When recording conversations for the Movers Mindset podcast the guests know I’m not going to edit what they say to change their meaning. They know I’m bringing journalistic integrity to the conversation. (I’m not doing strict journalism, but that feature of journalism is present.) I do my best to set up the correct space (physical, emotional and mental,) so that we can co-create the best conversation possible. I’m not digging for dirt, creating tension, nor trying to create any other saccharine artifice. But that doesn’t change the fact that we are performing for an audience. The final necessary piece to facilitating a great conversation is a safety net.

Each conversation… each performance is better if we can reach just a bit farther than we might normally be comfortable doing. That’s why I bring a safety net. I very clearly give the guest a safe word which they can incant at any time to take back what they’ve said.

I don’t include the guest in the post-production process. They’re not invited to review the material, or to give additional thoughts about what to keep or what to cut. In fact, the only people who have time to do that, are wanna-be cooks, who will only mess up the soup if I let them in my kitchen.
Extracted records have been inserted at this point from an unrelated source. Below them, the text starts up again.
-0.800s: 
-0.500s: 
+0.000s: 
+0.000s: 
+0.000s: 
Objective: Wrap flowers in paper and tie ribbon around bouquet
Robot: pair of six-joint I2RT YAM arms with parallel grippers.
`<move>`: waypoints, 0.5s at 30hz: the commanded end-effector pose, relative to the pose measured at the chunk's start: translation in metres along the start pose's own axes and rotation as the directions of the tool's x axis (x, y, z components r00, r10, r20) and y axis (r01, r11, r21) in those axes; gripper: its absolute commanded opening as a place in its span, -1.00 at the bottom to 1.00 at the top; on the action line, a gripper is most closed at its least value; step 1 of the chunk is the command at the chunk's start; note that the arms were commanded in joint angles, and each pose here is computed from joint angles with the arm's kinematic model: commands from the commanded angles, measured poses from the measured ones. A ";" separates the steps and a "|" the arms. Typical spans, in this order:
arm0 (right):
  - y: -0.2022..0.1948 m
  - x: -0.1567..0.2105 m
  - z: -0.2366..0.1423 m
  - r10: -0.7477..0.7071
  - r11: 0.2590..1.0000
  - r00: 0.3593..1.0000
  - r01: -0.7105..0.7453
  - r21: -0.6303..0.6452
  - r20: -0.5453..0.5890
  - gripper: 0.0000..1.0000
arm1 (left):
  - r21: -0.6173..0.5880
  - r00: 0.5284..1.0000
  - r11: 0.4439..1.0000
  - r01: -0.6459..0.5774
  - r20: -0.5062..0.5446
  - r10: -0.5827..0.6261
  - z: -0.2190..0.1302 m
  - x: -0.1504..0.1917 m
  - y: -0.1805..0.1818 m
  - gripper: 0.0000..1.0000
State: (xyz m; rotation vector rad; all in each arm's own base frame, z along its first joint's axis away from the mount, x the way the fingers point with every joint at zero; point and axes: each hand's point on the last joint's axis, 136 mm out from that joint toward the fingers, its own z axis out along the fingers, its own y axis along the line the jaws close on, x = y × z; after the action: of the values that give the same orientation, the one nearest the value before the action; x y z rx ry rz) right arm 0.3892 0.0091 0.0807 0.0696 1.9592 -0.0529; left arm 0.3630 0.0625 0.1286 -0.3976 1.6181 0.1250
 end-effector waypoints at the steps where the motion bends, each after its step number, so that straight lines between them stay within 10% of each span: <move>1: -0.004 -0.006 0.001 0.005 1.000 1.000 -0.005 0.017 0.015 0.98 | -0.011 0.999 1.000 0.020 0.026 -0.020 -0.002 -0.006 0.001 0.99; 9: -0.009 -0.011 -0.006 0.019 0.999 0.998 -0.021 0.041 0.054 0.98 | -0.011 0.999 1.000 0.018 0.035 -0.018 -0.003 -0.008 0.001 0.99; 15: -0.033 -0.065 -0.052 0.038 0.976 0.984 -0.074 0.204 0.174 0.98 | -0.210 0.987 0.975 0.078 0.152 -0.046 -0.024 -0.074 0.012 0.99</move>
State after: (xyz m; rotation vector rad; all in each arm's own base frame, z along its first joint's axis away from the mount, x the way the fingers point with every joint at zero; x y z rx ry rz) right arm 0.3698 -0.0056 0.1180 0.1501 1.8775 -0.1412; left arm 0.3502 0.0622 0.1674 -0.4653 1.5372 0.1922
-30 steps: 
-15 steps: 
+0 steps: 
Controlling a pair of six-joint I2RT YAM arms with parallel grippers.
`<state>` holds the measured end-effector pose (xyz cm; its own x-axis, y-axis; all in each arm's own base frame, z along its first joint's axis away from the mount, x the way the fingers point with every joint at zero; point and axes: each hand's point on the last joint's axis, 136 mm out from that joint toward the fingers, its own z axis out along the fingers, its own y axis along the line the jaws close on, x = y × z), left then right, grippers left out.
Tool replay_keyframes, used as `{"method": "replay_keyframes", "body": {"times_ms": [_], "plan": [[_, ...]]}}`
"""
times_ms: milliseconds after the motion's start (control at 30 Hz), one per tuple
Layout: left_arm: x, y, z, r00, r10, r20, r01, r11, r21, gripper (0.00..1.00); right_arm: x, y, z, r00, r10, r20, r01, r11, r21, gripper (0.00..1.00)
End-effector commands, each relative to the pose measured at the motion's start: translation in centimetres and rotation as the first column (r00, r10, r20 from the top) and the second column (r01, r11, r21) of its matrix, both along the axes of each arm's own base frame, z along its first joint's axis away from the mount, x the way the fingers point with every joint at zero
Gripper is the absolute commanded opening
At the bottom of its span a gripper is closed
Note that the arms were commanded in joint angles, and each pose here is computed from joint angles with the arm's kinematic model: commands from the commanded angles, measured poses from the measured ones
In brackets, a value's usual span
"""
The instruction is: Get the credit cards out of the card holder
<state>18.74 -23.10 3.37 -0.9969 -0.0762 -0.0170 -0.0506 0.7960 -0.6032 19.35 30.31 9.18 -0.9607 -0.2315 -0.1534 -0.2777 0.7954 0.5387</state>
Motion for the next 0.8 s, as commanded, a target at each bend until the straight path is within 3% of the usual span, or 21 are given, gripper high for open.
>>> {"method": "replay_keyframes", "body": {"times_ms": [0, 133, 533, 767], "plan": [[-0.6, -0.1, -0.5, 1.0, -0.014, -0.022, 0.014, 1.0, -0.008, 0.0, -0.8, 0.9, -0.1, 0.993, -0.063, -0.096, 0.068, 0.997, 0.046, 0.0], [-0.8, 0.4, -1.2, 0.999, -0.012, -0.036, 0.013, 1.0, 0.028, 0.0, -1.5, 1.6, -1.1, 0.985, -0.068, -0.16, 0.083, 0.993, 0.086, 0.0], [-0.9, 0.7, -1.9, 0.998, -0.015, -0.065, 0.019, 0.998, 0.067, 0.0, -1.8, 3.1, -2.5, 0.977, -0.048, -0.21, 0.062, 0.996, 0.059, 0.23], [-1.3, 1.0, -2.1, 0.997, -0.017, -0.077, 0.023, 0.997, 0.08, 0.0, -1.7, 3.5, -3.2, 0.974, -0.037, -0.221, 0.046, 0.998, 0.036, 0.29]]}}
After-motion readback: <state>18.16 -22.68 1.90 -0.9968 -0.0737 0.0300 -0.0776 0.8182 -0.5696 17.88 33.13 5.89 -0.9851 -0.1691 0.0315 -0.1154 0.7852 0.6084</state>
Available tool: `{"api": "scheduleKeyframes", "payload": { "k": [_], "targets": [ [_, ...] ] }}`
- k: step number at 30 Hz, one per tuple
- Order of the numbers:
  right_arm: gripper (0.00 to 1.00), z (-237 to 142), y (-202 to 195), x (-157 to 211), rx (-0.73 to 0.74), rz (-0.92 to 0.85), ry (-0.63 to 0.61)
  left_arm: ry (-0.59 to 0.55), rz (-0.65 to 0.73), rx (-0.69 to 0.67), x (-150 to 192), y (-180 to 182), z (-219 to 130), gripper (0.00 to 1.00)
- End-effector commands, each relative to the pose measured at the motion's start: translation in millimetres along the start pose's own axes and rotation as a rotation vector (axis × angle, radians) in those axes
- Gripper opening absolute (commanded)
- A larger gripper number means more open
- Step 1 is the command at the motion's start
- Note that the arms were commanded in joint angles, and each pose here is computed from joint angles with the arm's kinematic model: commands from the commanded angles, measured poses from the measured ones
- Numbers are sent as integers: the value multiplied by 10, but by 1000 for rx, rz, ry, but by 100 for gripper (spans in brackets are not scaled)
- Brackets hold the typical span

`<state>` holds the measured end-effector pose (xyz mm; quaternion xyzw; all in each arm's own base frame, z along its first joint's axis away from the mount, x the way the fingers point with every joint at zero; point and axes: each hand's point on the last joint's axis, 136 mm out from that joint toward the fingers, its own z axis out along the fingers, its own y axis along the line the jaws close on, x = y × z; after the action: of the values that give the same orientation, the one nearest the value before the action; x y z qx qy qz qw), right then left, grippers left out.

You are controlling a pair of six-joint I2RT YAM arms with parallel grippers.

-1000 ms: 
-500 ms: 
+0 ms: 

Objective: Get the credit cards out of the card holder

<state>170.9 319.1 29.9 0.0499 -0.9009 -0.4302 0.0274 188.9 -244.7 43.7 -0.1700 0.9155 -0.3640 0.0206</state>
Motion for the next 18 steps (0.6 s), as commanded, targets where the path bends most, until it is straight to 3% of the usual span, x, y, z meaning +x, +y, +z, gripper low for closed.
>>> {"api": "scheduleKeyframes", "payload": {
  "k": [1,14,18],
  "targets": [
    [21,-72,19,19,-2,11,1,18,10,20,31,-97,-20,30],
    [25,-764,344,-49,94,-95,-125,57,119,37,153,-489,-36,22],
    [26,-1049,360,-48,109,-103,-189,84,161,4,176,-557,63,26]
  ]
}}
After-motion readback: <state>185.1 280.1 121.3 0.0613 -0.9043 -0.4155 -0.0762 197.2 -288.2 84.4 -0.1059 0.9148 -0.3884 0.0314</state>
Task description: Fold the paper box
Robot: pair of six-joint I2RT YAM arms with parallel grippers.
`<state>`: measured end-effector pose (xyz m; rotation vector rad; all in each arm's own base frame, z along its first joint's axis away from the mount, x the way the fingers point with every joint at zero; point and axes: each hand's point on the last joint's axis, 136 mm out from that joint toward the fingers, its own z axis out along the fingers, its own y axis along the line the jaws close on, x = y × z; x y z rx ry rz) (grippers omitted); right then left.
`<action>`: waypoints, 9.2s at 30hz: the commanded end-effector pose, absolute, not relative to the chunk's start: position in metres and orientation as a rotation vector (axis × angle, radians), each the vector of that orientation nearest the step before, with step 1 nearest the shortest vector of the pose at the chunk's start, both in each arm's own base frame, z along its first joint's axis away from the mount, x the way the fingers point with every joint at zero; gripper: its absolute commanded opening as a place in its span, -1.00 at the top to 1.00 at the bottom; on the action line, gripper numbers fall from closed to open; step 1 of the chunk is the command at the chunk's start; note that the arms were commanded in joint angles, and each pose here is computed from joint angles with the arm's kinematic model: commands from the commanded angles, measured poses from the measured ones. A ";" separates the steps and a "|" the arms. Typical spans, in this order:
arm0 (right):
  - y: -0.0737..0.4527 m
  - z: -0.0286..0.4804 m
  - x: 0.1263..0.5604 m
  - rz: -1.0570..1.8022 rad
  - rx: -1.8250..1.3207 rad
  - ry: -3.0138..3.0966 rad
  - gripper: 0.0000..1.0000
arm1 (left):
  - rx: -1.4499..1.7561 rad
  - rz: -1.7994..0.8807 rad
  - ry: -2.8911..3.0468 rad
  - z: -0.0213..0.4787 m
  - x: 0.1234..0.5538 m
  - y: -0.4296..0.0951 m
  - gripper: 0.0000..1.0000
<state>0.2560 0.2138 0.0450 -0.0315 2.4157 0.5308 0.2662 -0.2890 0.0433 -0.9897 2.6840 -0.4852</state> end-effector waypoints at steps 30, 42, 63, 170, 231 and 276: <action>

Instead, I and my team do all the post-production difficult work which is in fact our responsibility. The guest already did the really hard work of being themselves on-mic.

I do also say, “take your time— silence is free and we can easily trim out 30 seconds of you thinking before you speak.” I’ve also a few other little coaching tidbits I share to prep them for being recorded. But it’s the safety net which makes them feel comfortable trying something they might otherwise hesitate about. Part of the magic of a great conversation is how it develops organically, and without the safety net most people dial their caution up a few notches to be safe. With a safety net, most people are delighted to take a leap to see what they can do.